▶ [ASSIGNED TASK]: Each line below that contains the word "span" must be copied.

▶ [DATA SEGMENT]:
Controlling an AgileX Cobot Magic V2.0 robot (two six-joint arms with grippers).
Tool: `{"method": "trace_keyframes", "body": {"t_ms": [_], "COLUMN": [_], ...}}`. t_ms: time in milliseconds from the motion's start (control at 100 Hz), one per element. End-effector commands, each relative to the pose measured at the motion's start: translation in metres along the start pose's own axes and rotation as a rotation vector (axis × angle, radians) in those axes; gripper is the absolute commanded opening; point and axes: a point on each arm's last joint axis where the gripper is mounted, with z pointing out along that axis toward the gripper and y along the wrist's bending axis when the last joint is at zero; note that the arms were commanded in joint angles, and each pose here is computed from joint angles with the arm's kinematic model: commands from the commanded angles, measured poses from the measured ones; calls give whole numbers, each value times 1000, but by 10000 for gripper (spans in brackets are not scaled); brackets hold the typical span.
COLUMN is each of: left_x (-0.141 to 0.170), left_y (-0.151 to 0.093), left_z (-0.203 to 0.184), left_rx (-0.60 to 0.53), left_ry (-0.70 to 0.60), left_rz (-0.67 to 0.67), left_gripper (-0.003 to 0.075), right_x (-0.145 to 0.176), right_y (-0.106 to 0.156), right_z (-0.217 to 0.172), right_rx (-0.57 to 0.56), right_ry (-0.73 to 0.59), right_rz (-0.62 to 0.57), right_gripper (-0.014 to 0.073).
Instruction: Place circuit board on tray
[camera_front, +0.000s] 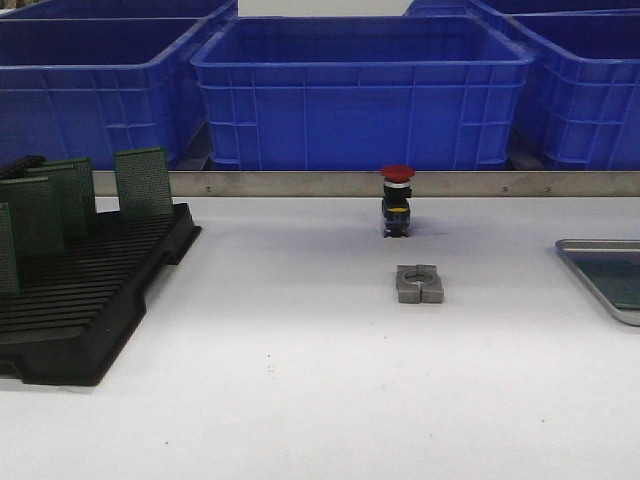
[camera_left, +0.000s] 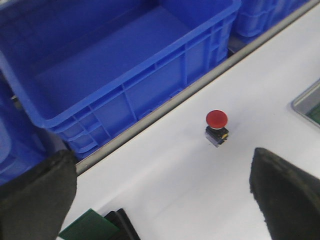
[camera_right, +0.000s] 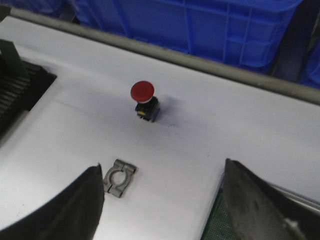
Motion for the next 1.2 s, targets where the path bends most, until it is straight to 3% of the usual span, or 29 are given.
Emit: {"method": "trace_keyframes", "body": {"t_ms": [0, 170, 430, 830, 1190], "left_x": [-8, 28, 91, 176, 204], "left_y": [4, 15, 34, 4, -12], "left_z": [-38, -64, -98, -138, -160], "left_rx": [-78, -150, -303, -359, -369], "left_ry": [-198, -280, -295, -420, -493], "left_rz": [-40, -138, -209, -232, -219], "left_gripper": [650, 650, 648, 640, 640], "right_x": [-9, 20, 72, 144, 159], "right_y": [12, 24, 40, 64, 68], "right_z": [-38, -67, -100, -127, -130], "right_rx": [90, 199, 329, 381, 390], "right_ry": [-183, -298, -442, -587, -622], "right_rz": [-38, -75, -87, -110, -112], "right_gripper": [528, 528, 528, 528, 527]}}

▶ [RESULT OF THE TASK]:
Tool: `{"method": "trace_keyframes", "body": {"t_ms": [_], "COLUMN": [_], ...}}`. t_ms: time in milliseconds from the motion's start (control at 100 Hz), one per element. End-effector commands, each relative to the pose measured at the motion's start: translation in metres along the start pose's own axes and rotation as a rotation vector (axis × angle, radians) in those axes; gripper is the absolute commanded opening; point and axes: a point on each arm's last joint axis where the gripper is mounted, with z pointing out along that axis toward the gripper and y along the wrist's bending axis when the last joint is at zero; note that the arms were commanded in joint angles, and each pose here is computed from joint angles with the arm's kinematic model: commands from the commanded angles, measured poses from the measured ones; calls give whole numbers, each value times 1000, but by 10000 for gripper (spans in brackets are not scaled); brackets hold the typical span.
Motion for the next 1.2 s, targets where the path bends most, until it is straight to 3% of the usual span, or 29 are given.

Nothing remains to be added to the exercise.